▶ _Problem to work on_
Please copy exactly the part of the records below that opens with the line containing "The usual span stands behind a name" and closes with the line containing "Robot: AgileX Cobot", leaving out any pictures.

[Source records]
*** Begin section ***

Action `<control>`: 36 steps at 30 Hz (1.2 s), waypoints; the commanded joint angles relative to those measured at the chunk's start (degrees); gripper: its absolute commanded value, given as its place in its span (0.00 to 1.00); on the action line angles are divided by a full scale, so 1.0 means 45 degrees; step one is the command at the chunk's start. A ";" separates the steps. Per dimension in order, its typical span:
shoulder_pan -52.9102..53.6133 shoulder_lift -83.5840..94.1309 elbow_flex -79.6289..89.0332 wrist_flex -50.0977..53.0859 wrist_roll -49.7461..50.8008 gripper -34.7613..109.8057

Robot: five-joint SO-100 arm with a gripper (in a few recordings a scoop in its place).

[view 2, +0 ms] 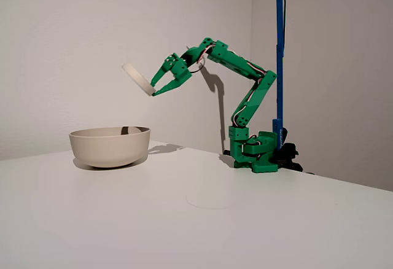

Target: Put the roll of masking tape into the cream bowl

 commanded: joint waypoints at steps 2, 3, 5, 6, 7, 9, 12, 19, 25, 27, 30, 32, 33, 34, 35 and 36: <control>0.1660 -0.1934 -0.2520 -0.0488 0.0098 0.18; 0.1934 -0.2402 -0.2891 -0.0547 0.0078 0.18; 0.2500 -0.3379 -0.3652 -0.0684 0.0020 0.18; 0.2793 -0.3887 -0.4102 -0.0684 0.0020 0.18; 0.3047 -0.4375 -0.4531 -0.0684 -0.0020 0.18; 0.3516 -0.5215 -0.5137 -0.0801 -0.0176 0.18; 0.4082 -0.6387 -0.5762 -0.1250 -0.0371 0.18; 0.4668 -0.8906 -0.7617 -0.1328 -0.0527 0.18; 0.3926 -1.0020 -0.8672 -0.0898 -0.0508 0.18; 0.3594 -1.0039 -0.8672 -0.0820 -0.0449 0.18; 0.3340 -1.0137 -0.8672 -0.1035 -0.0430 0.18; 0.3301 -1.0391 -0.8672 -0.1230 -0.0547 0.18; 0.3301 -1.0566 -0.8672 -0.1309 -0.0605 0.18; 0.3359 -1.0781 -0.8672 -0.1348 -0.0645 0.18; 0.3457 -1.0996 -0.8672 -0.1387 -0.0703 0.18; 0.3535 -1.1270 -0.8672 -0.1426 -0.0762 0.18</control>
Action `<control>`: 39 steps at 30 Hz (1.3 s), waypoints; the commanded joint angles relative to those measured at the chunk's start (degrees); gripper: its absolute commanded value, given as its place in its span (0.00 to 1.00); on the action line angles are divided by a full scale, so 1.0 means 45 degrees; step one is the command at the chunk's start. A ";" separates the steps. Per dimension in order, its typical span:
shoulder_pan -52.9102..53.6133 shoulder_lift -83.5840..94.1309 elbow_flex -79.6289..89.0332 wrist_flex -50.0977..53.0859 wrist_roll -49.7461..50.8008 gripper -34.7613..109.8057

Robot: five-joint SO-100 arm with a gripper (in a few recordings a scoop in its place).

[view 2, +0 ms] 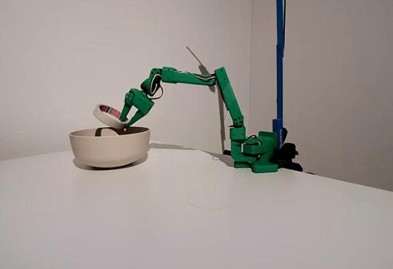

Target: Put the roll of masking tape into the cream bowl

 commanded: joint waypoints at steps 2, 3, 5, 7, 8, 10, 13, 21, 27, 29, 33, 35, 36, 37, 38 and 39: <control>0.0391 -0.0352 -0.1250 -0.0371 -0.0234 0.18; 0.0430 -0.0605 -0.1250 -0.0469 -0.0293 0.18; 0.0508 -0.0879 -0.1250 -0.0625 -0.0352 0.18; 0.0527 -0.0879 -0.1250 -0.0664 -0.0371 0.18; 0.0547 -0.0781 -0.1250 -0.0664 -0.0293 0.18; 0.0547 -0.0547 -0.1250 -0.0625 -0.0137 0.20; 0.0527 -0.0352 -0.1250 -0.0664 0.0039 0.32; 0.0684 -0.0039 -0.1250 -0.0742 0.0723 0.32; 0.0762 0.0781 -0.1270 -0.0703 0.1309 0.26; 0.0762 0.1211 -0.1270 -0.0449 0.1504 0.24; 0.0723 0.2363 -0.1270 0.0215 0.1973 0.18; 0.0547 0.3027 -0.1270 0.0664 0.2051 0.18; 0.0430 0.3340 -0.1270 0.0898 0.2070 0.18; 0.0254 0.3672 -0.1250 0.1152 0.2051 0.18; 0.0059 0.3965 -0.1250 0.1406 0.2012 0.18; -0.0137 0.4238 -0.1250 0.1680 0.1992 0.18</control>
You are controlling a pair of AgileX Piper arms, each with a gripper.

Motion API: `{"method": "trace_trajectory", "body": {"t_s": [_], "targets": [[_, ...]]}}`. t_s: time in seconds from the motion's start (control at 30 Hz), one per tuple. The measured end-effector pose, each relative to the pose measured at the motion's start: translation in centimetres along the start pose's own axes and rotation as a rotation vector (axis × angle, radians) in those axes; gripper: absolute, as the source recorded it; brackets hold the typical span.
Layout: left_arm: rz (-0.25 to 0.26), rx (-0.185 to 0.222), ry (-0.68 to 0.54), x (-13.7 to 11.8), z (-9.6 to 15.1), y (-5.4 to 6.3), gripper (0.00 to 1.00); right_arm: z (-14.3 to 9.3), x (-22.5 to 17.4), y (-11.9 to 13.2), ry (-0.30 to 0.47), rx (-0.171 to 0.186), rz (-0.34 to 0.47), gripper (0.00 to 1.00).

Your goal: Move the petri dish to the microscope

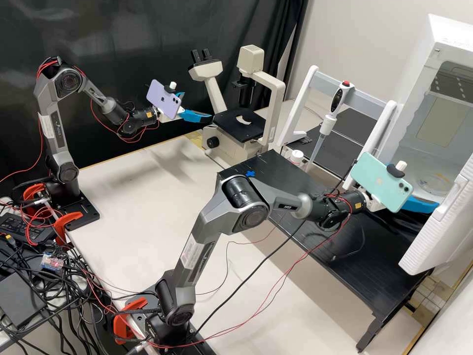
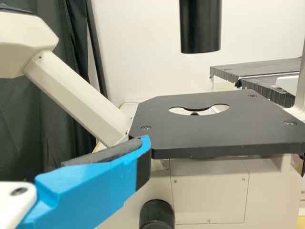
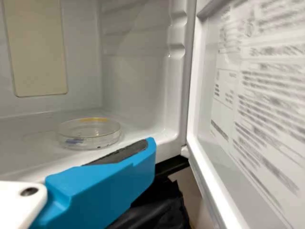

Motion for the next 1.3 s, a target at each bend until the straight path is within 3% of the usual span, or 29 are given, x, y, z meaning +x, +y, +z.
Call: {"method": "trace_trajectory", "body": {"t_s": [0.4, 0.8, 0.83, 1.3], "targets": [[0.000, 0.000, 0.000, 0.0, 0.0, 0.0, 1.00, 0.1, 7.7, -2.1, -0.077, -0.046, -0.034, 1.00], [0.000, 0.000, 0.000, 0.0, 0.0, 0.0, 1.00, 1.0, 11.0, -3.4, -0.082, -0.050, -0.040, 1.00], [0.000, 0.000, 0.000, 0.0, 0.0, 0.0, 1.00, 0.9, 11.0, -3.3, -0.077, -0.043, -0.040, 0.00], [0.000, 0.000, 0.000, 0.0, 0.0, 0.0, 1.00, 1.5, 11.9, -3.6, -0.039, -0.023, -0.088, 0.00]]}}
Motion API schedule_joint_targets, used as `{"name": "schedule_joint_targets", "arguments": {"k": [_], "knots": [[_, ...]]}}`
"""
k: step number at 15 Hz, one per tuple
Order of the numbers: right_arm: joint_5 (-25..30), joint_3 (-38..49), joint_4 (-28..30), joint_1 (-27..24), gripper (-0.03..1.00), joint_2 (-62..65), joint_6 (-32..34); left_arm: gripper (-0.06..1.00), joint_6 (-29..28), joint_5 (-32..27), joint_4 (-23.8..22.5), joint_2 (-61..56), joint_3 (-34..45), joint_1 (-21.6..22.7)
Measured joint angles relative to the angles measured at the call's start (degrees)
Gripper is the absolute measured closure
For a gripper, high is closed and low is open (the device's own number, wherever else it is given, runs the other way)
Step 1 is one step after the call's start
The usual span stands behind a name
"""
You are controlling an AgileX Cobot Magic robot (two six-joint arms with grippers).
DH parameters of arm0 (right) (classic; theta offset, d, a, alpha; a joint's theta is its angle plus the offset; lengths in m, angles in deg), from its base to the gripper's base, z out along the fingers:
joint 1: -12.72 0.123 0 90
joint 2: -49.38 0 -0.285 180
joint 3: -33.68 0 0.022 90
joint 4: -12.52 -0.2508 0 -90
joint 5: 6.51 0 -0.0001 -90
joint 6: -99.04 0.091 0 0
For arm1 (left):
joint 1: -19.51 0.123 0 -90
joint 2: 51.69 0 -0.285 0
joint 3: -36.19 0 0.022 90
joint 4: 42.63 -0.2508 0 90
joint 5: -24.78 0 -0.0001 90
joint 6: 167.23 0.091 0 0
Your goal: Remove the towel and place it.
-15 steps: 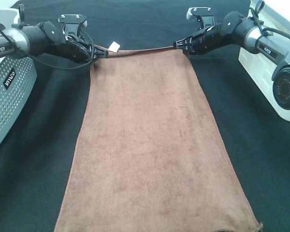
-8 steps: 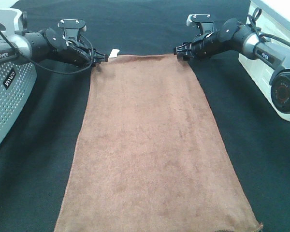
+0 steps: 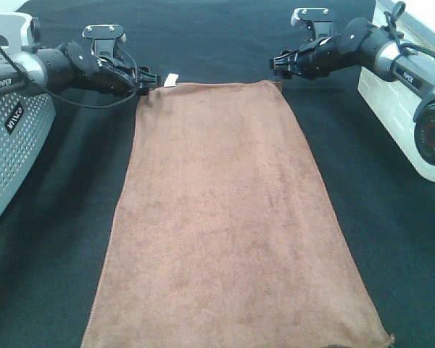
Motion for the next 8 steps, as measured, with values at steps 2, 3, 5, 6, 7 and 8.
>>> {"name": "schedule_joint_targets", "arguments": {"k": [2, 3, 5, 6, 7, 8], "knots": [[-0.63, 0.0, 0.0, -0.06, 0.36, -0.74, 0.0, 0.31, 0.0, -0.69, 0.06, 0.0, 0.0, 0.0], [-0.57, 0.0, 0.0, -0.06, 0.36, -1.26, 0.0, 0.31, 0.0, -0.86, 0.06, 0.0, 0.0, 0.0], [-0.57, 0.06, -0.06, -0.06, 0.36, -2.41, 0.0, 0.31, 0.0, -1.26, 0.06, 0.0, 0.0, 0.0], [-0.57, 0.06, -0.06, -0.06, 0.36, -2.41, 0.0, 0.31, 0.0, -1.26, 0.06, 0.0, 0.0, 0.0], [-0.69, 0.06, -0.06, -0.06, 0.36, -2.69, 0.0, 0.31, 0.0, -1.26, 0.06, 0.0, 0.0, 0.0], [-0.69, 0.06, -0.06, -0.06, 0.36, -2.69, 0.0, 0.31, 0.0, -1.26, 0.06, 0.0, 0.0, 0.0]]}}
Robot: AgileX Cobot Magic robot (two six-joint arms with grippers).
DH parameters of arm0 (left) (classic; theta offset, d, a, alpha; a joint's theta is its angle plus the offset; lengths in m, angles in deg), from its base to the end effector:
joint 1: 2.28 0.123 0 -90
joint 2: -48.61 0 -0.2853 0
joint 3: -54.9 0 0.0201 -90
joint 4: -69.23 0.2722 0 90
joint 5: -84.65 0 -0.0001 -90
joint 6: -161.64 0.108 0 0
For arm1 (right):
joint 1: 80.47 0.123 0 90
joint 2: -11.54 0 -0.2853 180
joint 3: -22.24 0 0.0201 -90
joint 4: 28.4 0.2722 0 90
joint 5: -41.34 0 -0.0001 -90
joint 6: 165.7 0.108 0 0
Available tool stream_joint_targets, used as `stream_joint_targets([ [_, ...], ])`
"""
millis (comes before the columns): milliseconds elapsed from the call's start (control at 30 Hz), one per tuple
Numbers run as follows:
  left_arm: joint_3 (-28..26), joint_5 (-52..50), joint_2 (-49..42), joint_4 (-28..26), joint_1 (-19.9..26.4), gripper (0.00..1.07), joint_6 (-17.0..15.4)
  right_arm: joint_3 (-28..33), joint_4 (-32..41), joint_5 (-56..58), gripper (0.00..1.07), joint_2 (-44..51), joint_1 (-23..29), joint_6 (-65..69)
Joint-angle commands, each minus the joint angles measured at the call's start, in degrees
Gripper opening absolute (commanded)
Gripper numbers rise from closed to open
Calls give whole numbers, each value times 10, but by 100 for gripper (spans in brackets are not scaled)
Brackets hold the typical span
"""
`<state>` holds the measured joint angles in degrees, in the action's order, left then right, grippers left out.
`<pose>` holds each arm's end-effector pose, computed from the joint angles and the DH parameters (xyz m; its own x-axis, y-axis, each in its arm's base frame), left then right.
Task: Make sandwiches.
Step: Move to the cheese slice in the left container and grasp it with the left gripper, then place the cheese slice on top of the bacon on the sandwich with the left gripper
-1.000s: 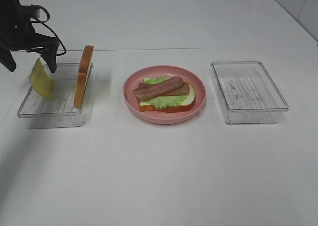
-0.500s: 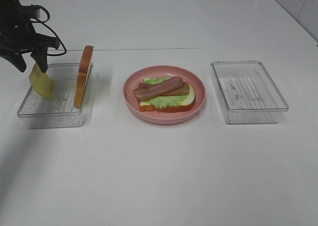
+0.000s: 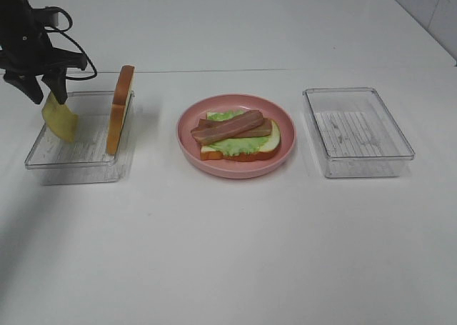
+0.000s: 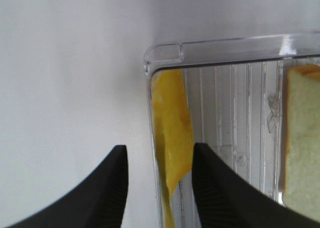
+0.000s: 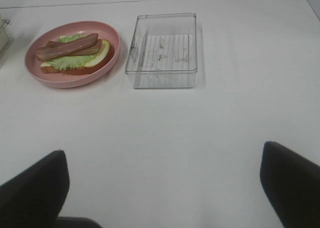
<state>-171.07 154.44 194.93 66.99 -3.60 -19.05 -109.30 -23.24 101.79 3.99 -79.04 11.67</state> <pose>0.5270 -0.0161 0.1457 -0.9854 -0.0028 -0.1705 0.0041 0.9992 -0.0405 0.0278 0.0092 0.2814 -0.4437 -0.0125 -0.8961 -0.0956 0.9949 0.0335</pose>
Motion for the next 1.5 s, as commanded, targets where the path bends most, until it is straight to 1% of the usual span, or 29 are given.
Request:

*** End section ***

▶ _Final answer_
The usual span stands behind a name
"""
You are controlling an AgileX Cobot Magic robot (two six-joint arms with grippers).
DH parameters of arm0 (right) (classic; theta offset, d, a, alpha; a joint's theta is its angle plus the offset; lengths in m, angles in deg), from its base to the gripper's base, z out along the fingers:
joint 1: -12.72 0.123 0 90
joint 2: -49.38 0 -0.285 180
joint 3: -33.68 0 0.022 90
joint 4: -12.52 -0.2508 0 -90
joint 5: 6.51 0 -0.0001 -90
joint 6: -99.04 0.091 0 0
For arm1 (left):
joint 1: -19.51 0.123 0 -90
joint 2: 51.69 0 -0.285 0
joint 3: -36.19 0 0.022 90
joint 4: 42.63 -0.2508 0 90
joint 5: -24.78 0 -0.0001 90
joint 6: 167.23 0.091 0 0
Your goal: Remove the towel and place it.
-15 steps: 
-8 steps: 
+0 steps: 
Motion for the next 8 steps, as measured, with values at steps 2, 3, 5, 6, 7 and 8.
>>> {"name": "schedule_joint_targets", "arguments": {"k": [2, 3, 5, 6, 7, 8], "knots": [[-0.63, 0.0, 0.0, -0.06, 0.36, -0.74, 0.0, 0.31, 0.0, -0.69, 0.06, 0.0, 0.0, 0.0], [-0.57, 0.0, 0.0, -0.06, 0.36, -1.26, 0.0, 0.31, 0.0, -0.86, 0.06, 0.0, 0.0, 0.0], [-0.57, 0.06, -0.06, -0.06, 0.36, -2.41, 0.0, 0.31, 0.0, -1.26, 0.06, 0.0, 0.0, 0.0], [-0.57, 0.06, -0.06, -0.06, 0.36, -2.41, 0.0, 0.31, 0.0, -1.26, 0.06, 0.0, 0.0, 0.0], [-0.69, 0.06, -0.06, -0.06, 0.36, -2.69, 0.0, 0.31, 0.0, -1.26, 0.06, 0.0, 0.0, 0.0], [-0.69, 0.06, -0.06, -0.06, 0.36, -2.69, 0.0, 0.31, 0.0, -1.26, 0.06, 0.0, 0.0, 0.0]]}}
Robot: AgileX Cobot Magic robot (two six-joint arms with grippers).

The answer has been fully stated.